#### ASSIGNED TASK:
Scan the listing for "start" and copy out each line that has it.

#### SUPPLIED MATERIAL:
▬▬▬▬▬▬▬▬▬▬
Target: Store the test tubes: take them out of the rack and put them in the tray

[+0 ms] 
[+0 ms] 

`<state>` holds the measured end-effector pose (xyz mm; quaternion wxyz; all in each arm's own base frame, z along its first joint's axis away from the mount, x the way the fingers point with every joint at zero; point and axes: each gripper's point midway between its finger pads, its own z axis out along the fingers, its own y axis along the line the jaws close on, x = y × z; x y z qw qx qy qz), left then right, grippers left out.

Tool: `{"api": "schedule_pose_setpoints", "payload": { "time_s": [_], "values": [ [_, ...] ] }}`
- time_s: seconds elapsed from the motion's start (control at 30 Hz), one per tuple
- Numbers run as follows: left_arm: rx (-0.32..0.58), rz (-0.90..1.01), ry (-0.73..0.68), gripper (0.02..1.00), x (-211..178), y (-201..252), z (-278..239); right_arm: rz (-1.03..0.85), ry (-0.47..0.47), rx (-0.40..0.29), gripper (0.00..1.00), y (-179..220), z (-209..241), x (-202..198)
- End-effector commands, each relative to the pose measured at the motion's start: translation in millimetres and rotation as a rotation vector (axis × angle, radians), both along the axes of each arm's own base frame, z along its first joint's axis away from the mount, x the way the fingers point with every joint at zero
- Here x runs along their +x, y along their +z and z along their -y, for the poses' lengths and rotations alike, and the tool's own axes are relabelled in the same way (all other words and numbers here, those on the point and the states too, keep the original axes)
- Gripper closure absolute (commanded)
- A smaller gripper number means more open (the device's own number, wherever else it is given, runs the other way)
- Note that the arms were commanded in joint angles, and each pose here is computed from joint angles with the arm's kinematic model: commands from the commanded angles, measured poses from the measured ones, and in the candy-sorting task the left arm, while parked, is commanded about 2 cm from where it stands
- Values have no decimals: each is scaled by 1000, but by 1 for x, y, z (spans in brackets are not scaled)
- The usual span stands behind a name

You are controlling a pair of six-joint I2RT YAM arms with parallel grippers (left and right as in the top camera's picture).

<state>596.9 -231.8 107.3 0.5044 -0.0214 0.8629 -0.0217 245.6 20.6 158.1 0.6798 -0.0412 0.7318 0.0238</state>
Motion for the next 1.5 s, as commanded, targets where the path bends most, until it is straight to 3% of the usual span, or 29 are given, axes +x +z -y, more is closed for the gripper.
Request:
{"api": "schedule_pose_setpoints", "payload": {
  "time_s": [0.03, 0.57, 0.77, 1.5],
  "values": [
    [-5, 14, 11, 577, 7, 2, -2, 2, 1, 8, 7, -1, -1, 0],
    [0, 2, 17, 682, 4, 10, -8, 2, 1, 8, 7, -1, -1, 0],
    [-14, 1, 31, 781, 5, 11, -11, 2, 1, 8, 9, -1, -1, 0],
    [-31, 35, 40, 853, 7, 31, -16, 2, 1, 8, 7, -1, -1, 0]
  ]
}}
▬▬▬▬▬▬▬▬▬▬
#### WRITTEN RESPONSE:
- time_s: seconds elapsed from the motion's start (control at 30 Hz), one per tuple
- End-effector commands, each relative to the pose measured at the motion's start: translation in millimetres and rotation as a rotation vector (axis × angle, radians), both along the axes of each arm's own base frame, z along its first joint's axis away from the mount, x the way the fingers point with every joint at zero

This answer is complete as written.